§ What to produce:
Your copy of the data should match it exactly, leaving out only the pictures.

[Opening Data excerpt section]

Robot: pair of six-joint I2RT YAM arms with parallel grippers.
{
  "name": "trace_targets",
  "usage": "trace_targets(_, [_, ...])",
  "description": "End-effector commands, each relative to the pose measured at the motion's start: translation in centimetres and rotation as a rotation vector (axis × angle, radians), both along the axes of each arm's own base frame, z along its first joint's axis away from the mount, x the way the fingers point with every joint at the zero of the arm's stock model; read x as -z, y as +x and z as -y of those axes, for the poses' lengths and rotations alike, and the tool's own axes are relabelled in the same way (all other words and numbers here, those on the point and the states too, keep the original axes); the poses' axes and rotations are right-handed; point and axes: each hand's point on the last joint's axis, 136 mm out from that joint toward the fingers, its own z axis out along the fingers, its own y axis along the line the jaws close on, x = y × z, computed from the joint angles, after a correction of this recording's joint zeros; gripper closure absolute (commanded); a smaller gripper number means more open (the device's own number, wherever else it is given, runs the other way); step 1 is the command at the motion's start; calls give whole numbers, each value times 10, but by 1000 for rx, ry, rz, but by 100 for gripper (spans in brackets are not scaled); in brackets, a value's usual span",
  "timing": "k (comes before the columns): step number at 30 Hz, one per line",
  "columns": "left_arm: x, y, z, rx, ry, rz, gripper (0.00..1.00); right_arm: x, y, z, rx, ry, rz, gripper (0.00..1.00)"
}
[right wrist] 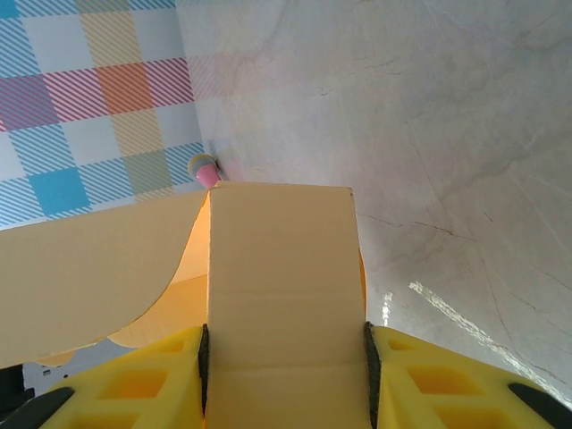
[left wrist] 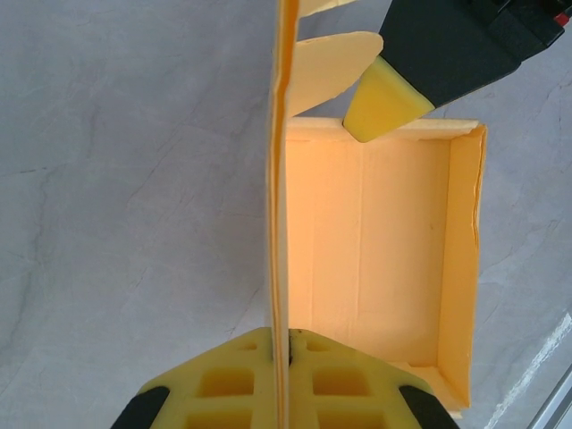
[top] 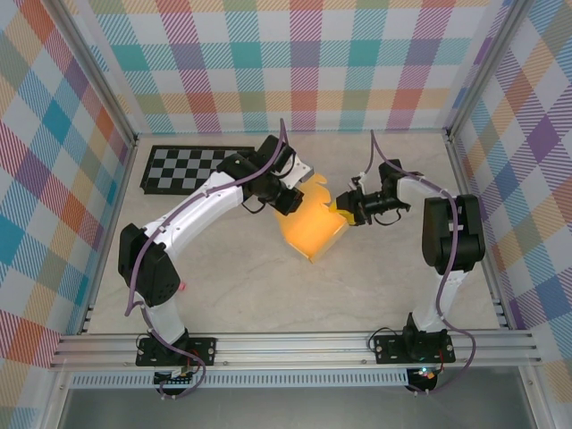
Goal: Fold the paper box
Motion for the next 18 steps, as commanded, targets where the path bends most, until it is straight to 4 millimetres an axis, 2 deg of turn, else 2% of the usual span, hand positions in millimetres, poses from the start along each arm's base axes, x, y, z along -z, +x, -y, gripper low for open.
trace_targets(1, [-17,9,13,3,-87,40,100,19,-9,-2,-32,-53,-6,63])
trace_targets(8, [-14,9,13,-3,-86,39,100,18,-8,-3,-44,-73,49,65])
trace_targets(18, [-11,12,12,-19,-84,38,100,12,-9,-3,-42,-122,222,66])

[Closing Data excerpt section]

§ Task result:
Robot: pair of six-joint I2RT YAM arms with parallel grippers.
{
  "name": "trace_targets",
  "usage": "trace_targets(_, [_, ...])",
  "description": "End-effector commands, each relative to the pose measured at the motion's start: translation in centimetres and rotation as a rotation vector (axis × angle, radians), both along the axes of each arm's own base frame, z along its first joint's axis away from the mount, x the way the fingers point with every joint at the zero of the arm's stock model; read x as -z, y as +x and z as -y of those axes, for the poses' lengths and rotations alike, and the tool's own axes are relabelled in the same way (all other words and numbers here, those on the point and the states too, keep the original axes); the poses' axes and rotations are right-handed; point and axes: each hand's point on the last joint's axis, 136 mm out from that joint toward the fingers, its own z axis out along the fingers, its own y axis along the line the jaws close on, x = y × z, computed from the joint angles, after a correction of this recording's joint zeros; gripper closure absolute (commanded); a smaller gripper number means more open (the device's own number, wherever else it is given, runs the other way); step 1 is the command at the motion's start; calls give whole numbers, each value times 10, but by 1000 for rx, ry, rz, but by 100 for gripper (spans in brackets are not scaled); in brackets, a value's usual span",
  "timing": "k (comes before the columns): step number at 30 Hz, one per line",
  "columns": "left_arm: x, y, z, rx, ry, rz, gripper (0.00..1.00); right_arm: x, y, z, rx, ry, rz, gripper (0.00..1.00)"
}
[right wrist] 
[left wrist] 
[top] 
Goal: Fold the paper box
Motion for the next 18 steps, as commanded, targets where the path bends most, until it is straight to 4 millimetres an axis, 2 deg of turn, else 2% of the usual span, hand positions in millimetres, poses from the start along each arm's base axes, x, y, z along -z, +x, -y, gripper low for open.
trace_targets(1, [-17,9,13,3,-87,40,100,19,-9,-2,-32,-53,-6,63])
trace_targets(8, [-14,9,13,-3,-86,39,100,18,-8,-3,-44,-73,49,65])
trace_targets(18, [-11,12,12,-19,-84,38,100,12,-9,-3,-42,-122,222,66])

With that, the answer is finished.